Also could be titled consumerism culture begins before birth. We learn this kind of mindless, useless consumerism.
JeongMee is a young photographer, a recent M.F.A grad student from NY, a curious observer and a mother who wants to understand what makes children so clearly opt for gender cuts. Pink or Blue?
It is of interest to note that in 1914, The Sunday Sentinel, an American newspaper, advised mothers to “use pink for the boy and blue for the girl, if you are a follower of convention”.
What changed?

Was it largely due to the economic boom in relation to the baby boom of the 50s? The South Korean photographer explores the world of little boys and little girls by entering their bedrooms and creating a set with all of their objects. It is plausible to associate the overabundance of possessions with a consumeristic society in which the young consumer is often directed. Clearly, at an age in which children are exploring their own sexuality and comparing gender differences, it is of outmost importance to proclaim self-identity by putting forward a defined category that is recognizable.

As JeongMee also noted in her ongoing project, there is a time span in which girls are obsessed with pink and boys tend to be attracted by blue-hued objects. Subliminal messages that have perhaps been transmitted to our anthropological evolution by ads, television, the toy industry (note Barbie or Hello Kitty), and have determined in which way we express our belonging to one category or the other.
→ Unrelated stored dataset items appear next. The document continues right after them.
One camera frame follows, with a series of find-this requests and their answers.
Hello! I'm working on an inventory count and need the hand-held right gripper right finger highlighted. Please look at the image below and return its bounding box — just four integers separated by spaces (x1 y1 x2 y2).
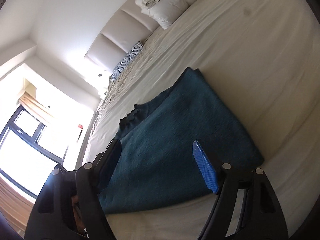
192 140 290 240

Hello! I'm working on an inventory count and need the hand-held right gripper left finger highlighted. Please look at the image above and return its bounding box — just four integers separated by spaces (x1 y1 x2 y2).
24 138 123 240

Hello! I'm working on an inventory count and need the dark teal knit sweater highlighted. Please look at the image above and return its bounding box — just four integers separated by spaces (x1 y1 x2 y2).
99 67 265 214

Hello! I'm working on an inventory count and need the black framed window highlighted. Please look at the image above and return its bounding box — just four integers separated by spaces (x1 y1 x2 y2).
0 105 63 189

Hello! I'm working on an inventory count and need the beige window blind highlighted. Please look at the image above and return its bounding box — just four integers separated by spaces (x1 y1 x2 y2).
19 91 55 123

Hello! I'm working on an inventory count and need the zebra print pillow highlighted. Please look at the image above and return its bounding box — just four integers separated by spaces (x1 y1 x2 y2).
109 41 145 82

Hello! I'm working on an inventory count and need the bed with beige sheet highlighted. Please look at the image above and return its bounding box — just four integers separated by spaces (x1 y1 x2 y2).
82 0 320 240

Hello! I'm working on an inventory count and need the cream padded headboard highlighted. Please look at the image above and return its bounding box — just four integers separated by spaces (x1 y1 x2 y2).
85 7 160 75

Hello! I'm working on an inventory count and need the folded white duvet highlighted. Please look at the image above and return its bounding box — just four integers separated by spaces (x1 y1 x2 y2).
135 0 216 30

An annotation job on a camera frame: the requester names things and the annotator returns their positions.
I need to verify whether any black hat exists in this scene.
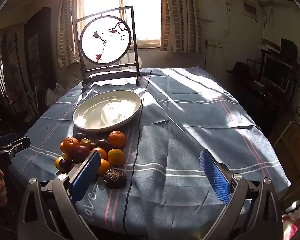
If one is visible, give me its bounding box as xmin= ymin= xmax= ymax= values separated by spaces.
xmin=226 ymin=61 xmax=254 ymax=76

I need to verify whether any round painted screen on stand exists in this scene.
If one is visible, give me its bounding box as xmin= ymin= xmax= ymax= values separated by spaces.
xmin=75 ymin=6 xmax=140 ymax=92

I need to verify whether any wall power socket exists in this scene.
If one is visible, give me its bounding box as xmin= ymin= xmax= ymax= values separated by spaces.
xmin=204 ymin=39 xmax=223 ymax=47

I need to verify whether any black speaker box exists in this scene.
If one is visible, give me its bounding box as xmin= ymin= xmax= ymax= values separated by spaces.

At the sight of a baby dressed in blue raise your hand if you automatically think it’s a boy or aren’t a bit annoyed or weirded out to discover it’s a girl. We are forever shaken when the little cubicles we have been put in don’t match the widely accepted and acknowledged linguistic messages. Blue: it’s a boy. Pink: it’s a girl.

What does therefore define a girl or differentiate her from boys other than color? What clues can one find in a room? What is so drastically different or similar in comparison with other centuries? Are little girls still taught that cooking, nurturing, having babies and looking pretty make them fall into the so-called “normal” girls category? Are boys defined by their interest in cars, dinosaurs, robots? Can sex or sexual preferences be defined by messages we have been taught to use in our definitions?

Do we keep our children trapped into conclusions or consumed by materialistic messages excluding forever any chance for a total and absolute change in society?